▶ _Work to be completed_:
What lines of the material below include the string "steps"? Copy all of them.

•••••

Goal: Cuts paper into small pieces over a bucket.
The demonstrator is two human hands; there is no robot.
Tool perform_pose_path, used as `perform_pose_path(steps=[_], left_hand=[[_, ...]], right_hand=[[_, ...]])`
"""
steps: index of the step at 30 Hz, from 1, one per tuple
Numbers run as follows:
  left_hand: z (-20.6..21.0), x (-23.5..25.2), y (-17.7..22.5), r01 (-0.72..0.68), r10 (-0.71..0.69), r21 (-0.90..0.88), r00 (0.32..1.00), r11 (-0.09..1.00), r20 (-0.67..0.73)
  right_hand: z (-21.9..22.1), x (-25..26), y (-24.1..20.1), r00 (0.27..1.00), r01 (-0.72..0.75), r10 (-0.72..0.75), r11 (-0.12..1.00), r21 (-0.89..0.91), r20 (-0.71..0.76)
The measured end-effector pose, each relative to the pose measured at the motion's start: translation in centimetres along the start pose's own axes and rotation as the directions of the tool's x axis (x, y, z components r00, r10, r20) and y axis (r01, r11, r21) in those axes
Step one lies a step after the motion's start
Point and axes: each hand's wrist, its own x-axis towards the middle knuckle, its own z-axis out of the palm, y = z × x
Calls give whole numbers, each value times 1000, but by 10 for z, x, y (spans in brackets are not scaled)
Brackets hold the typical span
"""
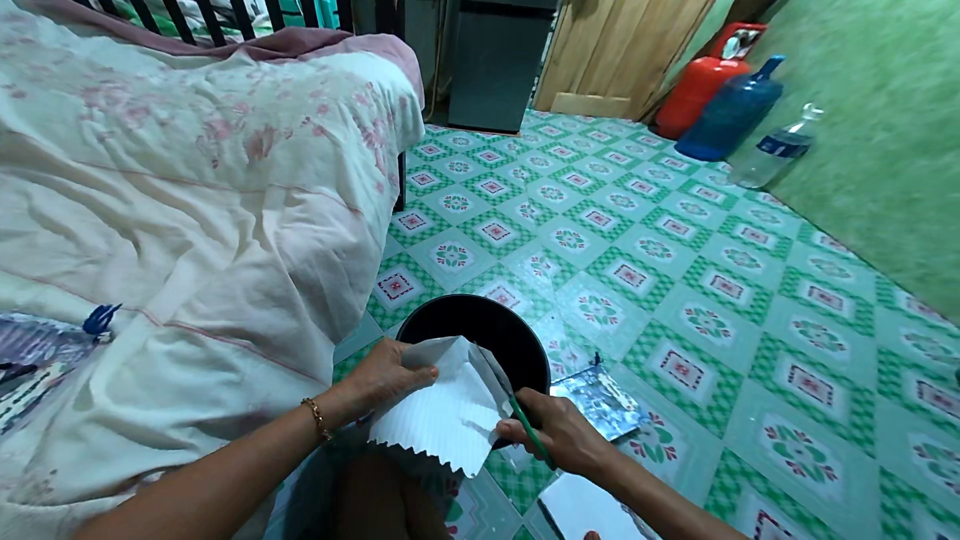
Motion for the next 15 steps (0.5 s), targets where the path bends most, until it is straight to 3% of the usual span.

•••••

▶ _Answer_:
Tool perform_pose_path, used as `perform_pose_path(steps=[_], left_hand=[[_, ...]], right_hand=[[_, ...]])`
steps: index of the step at 30 Hz, from 1, one per tuple
Motion for the next 15 steps (0.5 s), targets where the path bends most, until it is straight to 3% of the usual span.

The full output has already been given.